CPU versus GPU: a few fast cores versus thousands of small cores

The same arithmetic, two design philosophies. The CPU pours its transistors into a few sophisticated cores; the GPU spreads them across a sea of simple arithmetic units. A quant's inner loop — one payoff, evaluated across a batch of identical, independent scenarios — is precisely the workload the right-hand machine was built for.

This is why the GPU keeps appearing in our corner of finance: Monte Carlo pricing (millions of independent paths), Greeks by bump-and-revalue (the same pricing function, many times over), historical and Monte Carlo VaR, XVA, finite-difference PDE solvers for exotics, model calibration, and large-scale backtests. The common thread is that we are doing the same arithmetic to a lot of data.

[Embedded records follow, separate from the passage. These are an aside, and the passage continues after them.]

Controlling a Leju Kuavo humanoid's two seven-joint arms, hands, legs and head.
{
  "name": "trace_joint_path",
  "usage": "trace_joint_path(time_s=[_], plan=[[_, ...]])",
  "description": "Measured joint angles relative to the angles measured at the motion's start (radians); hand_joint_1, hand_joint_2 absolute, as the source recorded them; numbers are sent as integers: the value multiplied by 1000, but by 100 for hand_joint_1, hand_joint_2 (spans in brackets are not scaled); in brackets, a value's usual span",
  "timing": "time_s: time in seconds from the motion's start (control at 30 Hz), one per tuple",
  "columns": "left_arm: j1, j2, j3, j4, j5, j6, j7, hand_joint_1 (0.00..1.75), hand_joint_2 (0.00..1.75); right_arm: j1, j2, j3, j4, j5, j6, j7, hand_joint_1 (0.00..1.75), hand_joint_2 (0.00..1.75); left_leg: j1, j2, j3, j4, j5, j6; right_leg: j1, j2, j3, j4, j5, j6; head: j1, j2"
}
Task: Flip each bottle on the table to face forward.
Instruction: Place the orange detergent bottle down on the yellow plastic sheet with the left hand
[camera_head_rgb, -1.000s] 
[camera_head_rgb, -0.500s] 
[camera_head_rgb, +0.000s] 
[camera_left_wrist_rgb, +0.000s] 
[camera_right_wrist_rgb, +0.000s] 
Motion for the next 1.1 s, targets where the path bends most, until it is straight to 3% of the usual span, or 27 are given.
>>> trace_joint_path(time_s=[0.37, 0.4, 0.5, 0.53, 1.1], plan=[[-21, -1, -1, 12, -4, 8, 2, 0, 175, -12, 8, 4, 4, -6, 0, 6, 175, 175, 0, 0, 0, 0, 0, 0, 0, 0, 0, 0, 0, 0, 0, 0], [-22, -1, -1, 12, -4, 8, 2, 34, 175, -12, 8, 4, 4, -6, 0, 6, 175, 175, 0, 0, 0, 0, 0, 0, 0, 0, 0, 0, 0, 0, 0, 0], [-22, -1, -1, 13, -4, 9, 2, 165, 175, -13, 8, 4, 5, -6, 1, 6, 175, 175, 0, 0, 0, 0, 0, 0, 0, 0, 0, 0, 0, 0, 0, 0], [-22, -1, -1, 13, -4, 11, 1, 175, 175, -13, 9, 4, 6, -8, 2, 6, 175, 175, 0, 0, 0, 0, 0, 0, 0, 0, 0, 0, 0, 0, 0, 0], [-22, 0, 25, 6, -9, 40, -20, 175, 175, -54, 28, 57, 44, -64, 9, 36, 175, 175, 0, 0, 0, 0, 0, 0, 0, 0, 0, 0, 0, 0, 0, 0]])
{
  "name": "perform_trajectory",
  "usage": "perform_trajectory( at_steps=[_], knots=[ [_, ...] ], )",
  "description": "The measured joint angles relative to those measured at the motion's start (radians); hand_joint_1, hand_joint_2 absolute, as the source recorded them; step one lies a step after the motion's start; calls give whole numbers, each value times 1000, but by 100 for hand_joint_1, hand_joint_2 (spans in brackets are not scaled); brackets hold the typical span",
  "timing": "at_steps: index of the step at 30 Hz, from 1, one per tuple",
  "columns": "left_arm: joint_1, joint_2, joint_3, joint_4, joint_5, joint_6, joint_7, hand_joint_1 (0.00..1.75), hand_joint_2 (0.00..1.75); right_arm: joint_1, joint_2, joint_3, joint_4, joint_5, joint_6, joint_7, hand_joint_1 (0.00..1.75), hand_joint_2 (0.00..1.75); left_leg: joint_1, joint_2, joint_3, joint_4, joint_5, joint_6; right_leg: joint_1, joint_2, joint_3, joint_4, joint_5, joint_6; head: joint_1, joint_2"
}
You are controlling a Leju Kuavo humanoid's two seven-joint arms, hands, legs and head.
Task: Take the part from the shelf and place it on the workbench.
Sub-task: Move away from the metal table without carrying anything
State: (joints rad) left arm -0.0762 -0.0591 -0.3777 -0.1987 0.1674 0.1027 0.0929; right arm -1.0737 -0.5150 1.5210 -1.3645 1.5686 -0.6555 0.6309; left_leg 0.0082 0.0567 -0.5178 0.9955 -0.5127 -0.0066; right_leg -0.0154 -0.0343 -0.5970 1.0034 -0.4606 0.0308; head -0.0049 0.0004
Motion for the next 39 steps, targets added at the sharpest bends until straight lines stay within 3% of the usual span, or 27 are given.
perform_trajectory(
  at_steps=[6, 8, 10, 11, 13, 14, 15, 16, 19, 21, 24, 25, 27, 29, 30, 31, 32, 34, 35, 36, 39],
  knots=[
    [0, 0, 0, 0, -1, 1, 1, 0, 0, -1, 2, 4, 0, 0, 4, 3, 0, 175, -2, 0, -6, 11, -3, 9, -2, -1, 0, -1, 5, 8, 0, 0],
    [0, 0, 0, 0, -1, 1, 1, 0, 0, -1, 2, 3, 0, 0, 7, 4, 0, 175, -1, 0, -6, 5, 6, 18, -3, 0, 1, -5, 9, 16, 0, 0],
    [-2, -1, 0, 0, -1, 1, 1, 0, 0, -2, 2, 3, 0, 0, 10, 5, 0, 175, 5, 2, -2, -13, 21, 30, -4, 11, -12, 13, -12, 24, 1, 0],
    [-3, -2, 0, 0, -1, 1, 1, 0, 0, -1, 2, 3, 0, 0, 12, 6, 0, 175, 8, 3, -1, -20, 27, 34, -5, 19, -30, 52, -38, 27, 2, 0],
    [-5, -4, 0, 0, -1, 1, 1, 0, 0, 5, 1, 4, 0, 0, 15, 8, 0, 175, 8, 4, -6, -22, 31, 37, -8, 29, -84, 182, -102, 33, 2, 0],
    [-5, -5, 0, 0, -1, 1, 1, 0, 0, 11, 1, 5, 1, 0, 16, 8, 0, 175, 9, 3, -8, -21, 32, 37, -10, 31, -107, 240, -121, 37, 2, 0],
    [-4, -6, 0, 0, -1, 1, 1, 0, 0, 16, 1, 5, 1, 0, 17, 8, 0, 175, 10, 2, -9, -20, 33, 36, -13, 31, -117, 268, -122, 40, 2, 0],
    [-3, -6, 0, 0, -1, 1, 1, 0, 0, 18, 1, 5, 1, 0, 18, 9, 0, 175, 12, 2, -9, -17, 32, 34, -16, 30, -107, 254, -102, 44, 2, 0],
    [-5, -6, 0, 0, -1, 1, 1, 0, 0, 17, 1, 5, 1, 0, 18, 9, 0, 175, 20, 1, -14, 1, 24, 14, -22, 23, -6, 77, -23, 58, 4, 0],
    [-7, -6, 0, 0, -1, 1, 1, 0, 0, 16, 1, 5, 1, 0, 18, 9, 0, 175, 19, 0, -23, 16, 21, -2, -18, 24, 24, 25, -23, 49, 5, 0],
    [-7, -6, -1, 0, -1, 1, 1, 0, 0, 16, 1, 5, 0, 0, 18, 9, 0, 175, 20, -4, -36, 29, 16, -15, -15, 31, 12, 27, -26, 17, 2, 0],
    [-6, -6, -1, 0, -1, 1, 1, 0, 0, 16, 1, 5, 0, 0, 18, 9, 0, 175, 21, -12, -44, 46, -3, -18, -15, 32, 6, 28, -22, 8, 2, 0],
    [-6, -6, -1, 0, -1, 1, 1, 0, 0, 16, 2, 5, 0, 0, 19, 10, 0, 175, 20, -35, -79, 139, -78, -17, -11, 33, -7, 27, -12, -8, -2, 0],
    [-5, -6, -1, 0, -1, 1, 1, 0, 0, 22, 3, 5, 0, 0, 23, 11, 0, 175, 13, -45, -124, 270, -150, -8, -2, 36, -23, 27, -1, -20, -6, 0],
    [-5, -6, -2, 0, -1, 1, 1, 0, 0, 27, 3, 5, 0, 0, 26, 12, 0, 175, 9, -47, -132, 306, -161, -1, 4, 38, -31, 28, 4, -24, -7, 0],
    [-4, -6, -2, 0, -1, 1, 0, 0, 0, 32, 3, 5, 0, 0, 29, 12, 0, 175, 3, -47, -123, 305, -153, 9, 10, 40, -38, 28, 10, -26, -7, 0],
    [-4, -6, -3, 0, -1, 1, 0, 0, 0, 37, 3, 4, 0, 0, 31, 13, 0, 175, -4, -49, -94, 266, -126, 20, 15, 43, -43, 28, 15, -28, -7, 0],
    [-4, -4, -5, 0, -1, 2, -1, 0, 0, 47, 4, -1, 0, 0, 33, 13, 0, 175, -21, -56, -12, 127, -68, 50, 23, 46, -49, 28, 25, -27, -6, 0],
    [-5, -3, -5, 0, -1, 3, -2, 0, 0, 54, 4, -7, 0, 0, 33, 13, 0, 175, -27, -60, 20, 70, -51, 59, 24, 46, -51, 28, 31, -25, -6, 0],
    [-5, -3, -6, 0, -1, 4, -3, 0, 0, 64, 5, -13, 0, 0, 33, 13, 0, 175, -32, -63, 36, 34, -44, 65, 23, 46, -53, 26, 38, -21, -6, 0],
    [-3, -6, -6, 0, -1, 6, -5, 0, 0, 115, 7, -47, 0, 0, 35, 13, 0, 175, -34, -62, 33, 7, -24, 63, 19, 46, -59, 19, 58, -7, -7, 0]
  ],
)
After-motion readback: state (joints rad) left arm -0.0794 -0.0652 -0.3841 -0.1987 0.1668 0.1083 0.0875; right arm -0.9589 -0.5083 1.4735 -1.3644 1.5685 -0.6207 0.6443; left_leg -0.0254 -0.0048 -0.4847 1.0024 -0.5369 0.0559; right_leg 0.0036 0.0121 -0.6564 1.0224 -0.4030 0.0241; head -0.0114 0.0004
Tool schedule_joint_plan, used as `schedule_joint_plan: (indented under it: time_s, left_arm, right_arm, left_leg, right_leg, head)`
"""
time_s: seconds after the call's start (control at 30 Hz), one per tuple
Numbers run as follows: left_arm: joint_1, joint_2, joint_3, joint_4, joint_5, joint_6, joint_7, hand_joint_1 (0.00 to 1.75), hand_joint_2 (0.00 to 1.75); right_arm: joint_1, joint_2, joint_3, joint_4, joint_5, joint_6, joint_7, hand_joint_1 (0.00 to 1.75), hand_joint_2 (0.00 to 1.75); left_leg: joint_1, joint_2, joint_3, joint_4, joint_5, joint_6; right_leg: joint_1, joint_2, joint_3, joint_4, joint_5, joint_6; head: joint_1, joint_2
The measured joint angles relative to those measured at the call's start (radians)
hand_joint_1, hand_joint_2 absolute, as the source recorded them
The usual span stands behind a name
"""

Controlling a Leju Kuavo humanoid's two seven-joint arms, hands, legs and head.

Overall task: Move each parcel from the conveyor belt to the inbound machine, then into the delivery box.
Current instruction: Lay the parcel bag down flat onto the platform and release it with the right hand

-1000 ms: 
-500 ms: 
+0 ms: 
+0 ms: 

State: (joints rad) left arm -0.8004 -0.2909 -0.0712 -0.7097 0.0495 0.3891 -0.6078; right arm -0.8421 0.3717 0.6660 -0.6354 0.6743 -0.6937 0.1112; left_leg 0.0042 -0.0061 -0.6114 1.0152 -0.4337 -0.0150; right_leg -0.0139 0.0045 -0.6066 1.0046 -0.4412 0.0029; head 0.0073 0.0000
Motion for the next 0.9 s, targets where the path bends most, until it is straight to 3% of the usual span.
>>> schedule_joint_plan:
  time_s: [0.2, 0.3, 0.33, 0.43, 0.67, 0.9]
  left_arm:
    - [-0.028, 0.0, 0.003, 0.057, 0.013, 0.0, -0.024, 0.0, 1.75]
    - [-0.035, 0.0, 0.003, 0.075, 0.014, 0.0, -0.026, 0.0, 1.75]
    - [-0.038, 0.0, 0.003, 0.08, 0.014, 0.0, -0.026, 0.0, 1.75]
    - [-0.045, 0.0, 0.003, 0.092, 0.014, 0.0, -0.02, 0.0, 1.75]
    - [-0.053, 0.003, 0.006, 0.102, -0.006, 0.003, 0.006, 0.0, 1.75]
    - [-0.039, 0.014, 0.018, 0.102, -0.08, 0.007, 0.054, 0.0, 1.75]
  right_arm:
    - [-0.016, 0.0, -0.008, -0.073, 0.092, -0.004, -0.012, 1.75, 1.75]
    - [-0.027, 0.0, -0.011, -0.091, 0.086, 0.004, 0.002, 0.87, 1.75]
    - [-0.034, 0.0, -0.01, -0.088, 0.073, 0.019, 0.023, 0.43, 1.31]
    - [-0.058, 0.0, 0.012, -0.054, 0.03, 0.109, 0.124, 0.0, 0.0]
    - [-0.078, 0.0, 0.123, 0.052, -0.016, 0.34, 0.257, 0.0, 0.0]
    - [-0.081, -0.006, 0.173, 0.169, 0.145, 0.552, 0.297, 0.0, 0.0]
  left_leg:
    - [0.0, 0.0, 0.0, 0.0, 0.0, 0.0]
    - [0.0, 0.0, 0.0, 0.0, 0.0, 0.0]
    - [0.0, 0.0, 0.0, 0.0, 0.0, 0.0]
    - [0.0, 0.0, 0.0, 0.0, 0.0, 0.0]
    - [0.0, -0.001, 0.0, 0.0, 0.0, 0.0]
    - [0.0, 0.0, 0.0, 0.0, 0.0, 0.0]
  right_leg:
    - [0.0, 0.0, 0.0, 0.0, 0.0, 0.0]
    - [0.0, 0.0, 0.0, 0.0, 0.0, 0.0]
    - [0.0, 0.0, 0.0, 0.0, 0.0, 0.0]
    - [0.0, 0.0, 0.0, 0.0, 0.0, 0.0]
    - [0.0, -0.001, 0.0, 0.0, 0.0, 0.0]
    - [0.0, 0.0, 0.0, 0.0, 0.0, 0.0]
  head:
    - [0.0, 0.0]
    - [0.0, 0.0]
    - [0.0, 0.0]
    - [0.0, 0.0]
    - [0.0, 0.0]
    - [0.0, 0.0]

By the end of this article we will be able to:

Write and launch CUDA C/C++ kernels — functions that run on the GPU;
Manage GPU memory — move our data to the device and back;
Manage communication and synchronization between threads — so that cooperating computations get the right answer.

Let us begin with the most important idea of all, the one everything else hangs from.

Heterogeneous computing: host and device

A CUDA program is not a GPU program. It is a program that runs across two processors at once, and the first thing we have to internalise is the vocabulary for that split:

The host is the CPU and its memory (host memory).
The device is the GPU and its memory (device memory).

They are separate pieces of hardware, with separate memories, connected over a bus (historically PCI Express). Our data does not magically appear on the GPU; we have to send it there, and we have to bring the results back.

Here is the host — the familiar CPU and its RAM:

A CPU die and its RAM modules — the host

The host architecture: CPU, a bridge, and CPU memory

The host is the world we already know: a CPU talking to its own memory through a bridge.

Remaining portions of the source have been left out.